Scott, who has been openly gay for more than a decade, carefully considers the calls from some parts of the industry for more gay actors to be cast in gay roles. “I remember growing up and reading Empire magazine and thinking I would never get a chance to play leading roles in the cinema. And I am thrilled that has changed,” he says.
“As much as I feel like representation is important, so is transformation… I don’t love the idea of being cast for something purely for my own sexuality — you’re not just playing ‘gay’, you’re playing the attributes of the character. I don’t want a totalitarian regime — we have to look at each individual story we’re telling and what’s right for that.”
He has certainly had a few years of intense experiences — he read Haigh’s script in 2021 when he was in the midst of a long pandemic-delayed Italian shoot playing Tom Ripley in Netflix’s new Patricia Highsmith series Ripley, created by Steven Zaillian. Then he shot All Of Us Strangers and soon followed it with his acclaimed one‑man Vanya in London’s West End.

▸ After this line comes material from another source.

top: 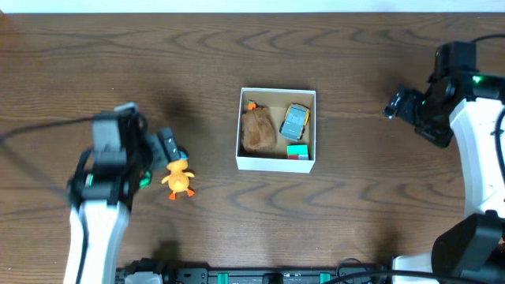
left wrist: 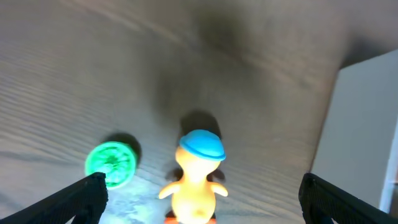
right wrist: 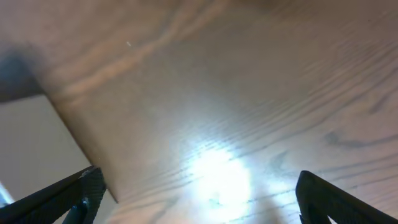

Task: Pack container
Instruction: 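Withdraw the right gripper to the right side of the table, then move the left gripper down and grasp the orange duck toy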

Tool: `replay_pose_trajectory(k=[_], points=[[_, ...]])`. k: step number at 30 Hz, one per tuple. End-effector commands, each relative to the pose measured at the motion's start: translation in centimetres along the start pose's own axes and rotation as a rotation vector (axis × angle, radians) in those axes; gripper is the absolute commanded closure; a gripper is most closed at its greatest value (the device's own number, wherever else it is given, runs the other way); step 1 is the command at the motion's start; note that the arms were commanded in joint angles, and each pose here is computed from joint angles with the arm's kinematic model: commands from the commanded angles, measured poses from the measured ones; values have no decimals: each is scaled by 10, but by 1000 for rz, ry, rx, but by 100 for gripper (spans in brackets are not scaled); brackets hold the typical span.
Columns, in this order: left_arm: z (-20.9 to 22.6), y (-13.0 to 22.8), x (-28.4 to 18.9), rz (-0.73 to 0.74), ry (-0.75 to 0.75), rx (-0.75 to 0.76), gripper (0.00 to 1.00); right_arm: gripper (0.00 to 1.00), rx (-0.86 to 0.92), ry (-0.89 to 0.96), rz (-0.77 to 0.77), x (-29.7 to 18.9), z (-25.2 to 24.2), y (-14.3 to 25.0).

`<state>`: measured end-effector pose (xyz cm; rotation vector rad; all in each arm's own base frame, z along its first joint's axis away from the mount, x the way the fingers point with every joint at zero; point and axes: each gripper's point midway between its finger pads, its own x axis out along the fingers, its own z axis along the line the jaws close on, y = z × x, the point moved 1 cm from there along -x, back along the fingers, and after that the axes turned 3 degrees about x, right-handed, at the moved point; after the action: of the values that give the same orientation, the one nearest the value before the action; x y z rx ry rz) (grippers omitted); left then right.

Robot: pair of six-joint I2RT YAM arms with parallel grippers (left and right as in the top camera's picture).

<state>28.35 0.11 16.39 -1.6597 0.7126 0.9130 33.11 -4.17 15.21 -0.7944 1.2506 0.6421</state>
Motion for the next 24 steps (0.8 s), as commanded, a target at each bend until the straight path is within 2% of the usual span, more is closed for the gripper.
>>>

The actor finds commonalities in Ripley, All Of Us Strangers and Vanya: “They definitely all explore themes of loneliness or solitude. That’s not something I chose by design, but this feels like a phase in my work… I don’t mind that, if you’re always looking towards the light. I think if our job is to reflect what it’s like to be a human being, and if you are a human being in a state of despair or loneliness or grief, you look for the light, you make a joke.”
Scott is moved to tears when talking about Strangers as being a personal and unique project (Screen International is the first publication to speak to him about the role after the SAG-AFTRA strike lifted). He tries to put it in words: “One thing that I felt was that I didn’t want to ‘act’, I don’t want to be false. It is so wonderful to have this opportunity to tell the truth — I know some of the things that [Adam] is going through — with people who you trust. With Andrew and the actors, to create something that makes people feel seen or feel better, it feels magical.”